REQUIRED ACTION:
Instruction for the data below: set down exactly the lines from the line with "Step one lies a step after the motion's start" to the line with "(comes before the", inclusive, and no others.

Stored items
= Beginning of Section =

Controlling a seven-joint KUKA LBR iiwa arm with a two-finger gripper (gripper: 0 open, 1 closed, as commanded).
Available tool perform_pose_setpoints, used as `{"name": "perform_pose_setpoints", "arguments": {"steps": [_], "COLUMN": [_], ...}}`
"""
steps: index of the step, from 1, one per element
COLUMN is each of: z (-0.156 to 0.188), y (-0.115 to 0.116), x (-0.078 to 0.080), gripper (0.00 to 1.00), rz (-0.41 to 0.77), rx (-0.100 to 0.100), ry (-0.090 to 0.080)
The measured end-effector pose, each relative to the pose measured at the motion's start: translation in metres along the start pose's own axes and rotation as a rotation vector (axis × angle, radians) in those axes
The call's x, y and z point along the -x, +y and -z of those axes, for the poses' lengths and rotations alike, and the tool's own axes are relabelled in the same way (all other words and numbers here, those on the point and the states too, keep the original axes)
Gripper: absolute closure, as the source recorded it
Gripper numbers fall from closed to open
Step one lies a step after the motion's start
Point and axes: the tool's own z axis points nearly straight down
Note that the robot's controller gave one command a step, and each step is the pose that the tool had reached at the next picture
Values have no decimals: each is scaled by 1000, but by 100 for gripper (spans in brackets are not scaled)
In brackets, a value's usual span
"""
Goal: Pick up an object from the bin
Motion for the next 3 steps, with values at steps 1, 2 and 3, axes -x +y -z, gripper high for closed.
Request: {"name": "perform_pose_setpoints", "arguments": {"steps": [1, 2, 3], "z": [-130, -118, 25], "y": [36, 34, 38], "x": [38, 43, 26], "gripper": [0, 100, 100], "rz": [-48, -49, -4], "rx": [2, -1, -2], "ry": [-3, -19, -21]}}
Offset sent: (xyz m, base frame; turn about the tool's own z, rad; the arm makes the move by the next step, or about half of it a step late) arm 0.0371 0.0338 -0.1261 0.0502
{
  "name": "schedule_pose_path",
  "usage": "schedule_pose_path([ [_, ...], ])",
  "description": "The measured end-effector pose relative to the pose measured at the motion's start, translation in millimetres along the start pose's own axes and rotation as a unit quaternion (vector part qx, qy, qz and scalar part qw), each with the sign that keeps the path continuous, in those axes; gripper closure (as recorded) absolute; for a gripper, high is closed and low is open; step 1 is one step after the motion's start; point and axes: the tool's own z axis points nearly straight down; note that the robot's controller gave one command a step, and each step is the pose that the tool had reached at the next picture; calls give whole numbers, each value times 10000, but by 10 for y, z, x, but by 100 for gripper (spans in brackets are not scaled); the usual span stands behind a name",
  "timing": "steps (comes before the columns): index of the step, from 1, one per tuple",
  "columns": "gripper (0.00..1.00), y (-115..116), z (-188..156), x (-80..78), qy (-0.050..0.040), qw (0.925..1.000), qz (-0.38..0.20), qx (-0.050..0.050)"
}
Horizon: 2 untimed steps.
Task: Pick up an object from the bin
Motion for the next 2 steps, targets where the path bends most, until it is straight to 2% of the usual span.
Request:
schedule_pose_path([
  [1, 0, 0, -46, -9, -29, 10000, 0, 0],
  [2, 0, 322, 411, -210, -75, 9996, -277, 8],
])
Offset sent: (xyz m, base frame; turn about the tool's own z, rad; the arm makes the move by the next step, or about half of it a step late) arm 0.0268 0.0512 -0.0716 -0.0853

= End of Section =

REPLY:
Step one lies a step after the motion's start
Point and axes: the tool's own z axis points nearly straight down
Note that the robot's controller gave one command a step, and each step is the pose that the tool had reached at the next picture
Values have no decimals: each is scaled by 1000, but by 100 for gripper (spans in brackets are not scaled)
In brackets, a value's usual span
"""
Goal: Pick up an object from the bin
Motion for the next 3 steps, with values at steps 1, 2 and 3, axes -x +y -z, gripper high for closed.
Request: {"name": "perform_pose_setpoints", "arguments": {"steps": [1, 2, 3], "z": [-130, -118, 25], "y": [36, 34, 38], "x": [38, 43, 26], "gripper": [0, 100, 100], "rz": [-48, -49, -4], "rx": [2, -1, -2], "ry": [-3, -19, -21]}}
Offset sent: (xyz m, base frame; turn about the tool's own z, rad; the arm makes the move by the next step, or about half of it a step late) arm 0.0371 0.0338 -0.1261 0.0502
{
  "name": "schedule_pose_path",
  "usage": "schedule_pose_path([ [_, ...], ])",
  "description": "The measured end-effector pose relative to the pose measured at the motion's start, translation in millimetres along the start pose's own axes and rotation as a unit quaternion (vector part qx, qy, qz and scalar part qw), each with the sign that keeps the path continuous, in those axes; gripper closure (as recorded) absolute; for a gripper, high is closed and low is open; step 1 is one step after the motion's start; point and axes: the tool's own z axis points nearly straight down; note that the robot's controller gave one command a step, and each step is the pose that the tool had reached at the next picture; calls give whole numbers, each value times 10000, but by 10 for y, z, x, but by 100 for gripper (spans in brackets are not scaled); the usual span stands behind a name",
  "timing": "steps (comes before the columns): index of the step, from 1, one per tuple",

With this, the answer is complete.